Lucy Pevensie scans the deck of the Dawn Treader in panic. A gloom like a rolling fog pressses upon the ship as the prow slices through a black sea. Sweat beads Drinian’s brow as he clutches the tiller. Caspian, the noble prince who freed the company from captivity and vanquished a sea serpent, twitches in response to sinister voices no one else can hear. As their dreams come alive off the shores of the Dark Island, doom hovers over the Narnians like a brooding stormcloud.
Curled on the couch with my two kids, I pause, wondering if this scene from The Voyage of the Dawn Treader will induce nightmares. Is the mounting threat too much? Will my son struggle to fall asleep that night, and will my little girl, presently crunching goldfish crackers, awake at 11 pm with a nightmare?
My daughter swallows, and furrows her brow. Here it comes, I think, with a twinge of worry.
“Mommy?” she says. “Shouldn’t they call Aslan for help now?”
Indeed they should, my wonderful, dear one. We read on.
A light bursts through the dark, chasing away the shadows like a beacon. It guides them out of the murk, out of the clouded waters, into a brilliance of clear sky, white light, and sunbeams dappling the blue. Lucy discerns a shape silhouetted against the radiance. Is it a cross? No, an albatross, its great wings sharp against the light. As it wheels above, Lucy hears Aslan’s voice upon the air: “Courage, dear one.”
I pause, and push back tears. My daughter, cracker crumbs still clinging to her fingers, burrows against me on the sofa cushion. A satisfied grin brightens her face.

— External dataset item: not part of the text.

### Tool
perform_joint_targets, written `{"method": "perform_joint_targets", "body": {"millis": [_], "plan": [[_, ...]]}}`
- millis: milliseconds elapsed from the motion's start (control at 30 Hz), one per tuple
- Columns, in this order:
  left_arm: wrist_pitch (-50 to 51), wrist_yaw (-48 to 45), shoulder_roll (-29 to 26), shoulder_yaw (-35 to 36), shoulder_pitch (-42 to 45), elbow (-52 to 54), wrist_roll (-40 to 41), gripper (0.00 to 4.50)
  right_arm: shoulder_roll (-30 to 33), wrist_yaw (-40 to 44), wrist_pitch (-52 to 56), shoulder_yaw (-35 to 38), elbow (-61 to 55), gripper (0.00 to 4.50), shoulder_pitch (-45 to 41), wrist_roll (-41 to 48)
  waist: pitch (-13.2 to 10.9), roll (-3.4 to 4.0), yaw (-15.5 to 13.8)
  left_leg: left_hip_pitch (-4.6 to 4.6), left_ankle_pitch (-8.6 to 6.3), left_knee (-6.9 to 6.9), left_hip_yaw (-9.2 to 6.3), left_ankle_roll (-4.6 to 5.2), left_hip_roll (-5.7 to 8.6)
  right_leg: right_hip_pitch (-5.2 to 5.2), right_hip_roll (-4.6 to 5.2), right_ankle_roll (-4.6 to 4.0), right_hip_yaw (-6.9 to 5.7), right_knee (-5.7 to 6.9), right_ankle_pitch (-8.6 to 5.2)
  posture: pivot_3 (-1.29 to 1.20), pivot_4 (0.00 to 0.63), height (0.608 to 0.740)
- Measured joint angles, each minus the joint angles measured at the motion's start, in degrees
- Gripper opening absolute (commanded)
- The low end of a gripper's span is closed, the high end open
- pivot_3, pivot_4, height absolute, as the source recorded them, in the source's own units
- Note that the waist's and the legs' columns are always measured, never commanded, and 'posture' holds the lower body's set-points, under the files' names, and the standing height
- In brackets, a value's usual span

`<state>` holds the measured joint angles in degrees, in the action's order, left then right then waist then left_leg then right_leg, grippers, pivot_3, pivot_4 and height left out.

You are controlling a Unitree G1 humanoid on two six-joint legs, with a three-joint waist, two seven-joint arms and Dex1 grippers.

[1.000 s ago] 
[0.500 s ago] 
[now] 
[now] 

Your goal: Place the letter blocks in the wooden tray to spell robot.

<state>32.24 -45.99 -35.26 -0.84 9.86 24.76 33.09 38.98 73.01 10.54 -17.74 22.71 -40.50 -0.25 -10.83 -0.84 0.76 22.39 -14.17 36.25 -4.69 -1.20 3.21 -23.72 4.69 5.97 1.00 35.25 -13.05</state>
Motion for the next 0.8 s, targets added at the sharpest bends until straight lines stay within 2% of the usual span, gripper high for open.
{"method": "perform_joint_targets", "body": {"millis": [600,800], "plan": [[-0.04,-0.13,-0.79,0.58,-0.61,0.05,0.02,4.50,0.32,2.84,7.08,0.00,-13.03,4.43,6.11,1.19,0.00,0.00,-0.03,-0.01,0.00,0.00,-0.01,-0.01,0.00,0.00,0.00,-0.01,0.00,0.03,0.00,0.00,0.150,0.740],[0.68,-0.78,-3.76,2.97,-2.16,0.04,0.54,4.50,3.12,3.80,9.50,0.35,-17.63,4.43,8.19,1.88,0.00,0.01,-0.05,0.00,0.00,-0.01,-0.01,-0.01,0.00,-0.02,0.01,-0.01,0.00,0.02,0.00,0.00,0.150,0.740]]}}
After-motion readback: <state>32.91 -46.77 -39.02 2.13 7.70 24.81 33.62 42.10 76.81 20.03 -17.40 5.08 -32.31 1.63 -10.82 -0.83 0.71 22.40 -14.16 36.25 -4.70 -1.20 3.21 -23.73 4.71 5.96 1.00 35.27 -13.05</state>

“It’s kind of like the Spirit, in the form of a dove,” she says.
Oh, dear one, yes. Yes, it is.
She glances up at me, and implores me to read just one more chapter. As I do, I fight against the ache in my chest. Her trials right now consist of skinned knees, and squabbles with her brother over nightly cartoons. She’s known loss only through the lens of Christian love, with brothers and sisters departing to be with Jesus. She’s known hurt only within the cocoon of a family that adores her every muddy footprint, quirky shrug, and passion for all the colors.
One day, I know, that cocoon will not hold. The shield will break, and the gloom will rush in, as a river surging through a crack in the seawall.

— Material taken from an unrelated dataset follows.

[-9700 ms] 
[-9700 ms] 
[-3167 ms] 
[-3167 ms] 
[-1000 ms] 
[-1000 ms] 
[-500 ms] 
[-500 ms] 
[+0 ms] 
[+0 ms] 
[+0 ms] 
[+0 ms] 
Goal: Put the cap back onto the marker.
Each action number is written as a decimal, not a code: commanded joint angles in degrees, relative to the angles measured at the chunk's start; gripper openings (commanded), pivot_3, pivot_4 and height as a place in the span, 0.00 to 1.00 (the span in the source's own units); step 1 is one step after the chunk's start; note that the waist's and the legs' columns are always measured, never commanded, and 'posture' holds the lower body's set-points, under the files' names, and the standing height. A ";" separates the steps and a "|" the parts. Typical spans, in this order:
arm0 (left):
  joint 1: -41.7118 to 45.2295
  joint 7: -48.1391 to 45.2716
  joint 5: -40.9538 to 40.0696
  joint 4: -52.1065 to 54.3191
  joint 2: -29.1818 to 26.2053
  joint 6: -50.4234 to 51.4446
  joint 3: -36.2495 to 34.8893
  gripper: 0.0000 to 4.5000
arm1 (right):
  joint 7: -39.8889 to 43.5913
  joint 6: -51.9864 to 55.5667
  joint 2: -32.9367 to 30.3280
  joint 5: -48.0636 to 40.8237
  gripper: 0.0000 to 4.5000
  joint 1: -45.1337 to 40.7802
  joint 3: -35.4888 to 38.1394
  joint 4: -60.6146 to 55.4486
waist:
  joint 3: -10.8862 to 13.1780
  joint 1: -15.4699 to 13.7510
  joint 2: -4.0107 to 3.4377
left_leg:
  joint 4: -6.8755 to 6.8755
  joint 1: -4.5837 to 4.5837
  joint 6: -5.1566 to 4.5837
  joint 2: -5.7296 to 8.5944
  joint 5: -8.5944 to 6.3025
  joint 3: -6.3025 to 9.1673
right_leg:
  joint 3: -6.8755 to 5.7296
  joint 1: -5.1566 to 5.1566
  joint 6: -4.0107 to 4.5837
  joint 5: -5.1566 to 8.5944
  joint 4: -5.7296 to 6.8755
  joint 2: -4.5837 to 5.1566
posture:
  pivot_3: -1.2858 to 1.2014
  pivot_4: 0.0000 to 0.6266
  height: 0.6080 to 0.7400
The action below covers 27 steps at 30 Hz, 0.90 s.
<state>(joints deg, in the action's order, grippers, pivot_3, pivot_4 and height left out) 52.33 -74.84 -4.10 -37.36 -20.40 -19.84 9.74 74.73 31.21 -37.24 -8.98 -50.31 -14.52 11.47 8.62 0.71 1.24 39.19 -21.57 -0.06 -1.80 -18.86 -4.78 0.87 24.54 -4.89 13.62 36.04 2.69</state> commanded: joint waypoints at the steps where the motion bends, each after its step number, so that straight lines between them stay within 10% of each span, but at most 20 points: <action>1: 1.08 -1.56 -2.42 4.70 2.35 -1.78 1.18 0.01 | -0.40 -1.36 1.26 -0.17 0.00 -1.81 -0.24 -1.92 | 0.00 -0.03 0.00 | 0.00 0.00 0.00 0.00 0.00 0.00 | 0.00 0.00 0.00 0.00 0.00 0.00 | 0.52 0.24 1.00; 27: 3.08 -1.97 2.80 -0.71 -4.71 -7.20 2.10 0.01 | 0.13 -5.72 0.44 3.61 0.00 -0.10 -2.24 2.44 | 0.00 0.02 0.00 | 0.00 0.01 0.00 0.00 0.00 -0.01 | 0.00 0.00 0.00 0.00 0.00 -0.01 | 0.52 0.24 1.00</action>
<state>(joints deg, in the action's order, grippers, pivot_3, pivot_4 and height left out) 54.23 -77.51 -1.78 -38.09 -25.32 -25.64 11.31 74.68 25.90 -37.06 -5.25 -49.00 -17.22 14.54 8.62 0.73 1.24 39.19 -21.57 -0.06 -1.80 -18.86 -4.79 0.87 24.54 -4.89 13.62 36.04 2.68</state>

One day, she’ll lose her way across turbulent seas, and the skies will blacken. The winds will blow her toward her wrong shore, and she’ll wander, lost, with a storm crackling above as she longs for rescue. For light. For home. For someone to gather her again into a warm embrace, and call her “dear one.”
Oh Lord, when that day comes, let her turn to you. Let her call out to you, as the winds whip her hair, and as the rain pelts her face. Let her seek you, and speak your name, even when the gale drowns out her voice, and no glimmer of light flickers on the horizon.
Like the psalmists when affliction drove them, moaning, to their knees, let her “appeal to this: to the years of the right hand of the Most High.” (Ps. 77:10)
When the wormwood and the gall assail her, let her draw hope from your new mercies each morning (Lam. 3:20-24).
Let her reach for you, Lord, when the heartbreak comes, and the grief. Let her remember you, when pandemics and illness and regret and betrayal tear her heart asunder. Let her search for you, when the darkness looms, and when sorrow swallows up the sun.
And when you answer her call, let her recognize her voice. When you claim her as your “dear one,” let her know you, and relax into your embrace. When on elegant wings you usher her toward the light, let her recognize your work in every wingbeat, your grace in every breath, your majesty in every blessing you whisper upon the earth.
We close the book, and I plant a kiss atop her head. The dark days will come, but for now, we have dreams of seaspray. We have the sun sinking beneath an ocean horizon, the waves catching the light like facets of so many jewels.
And even when the gloom encroaches, hope will linger just above, His silhouette sharp against the sky, ready to call my dear one His own.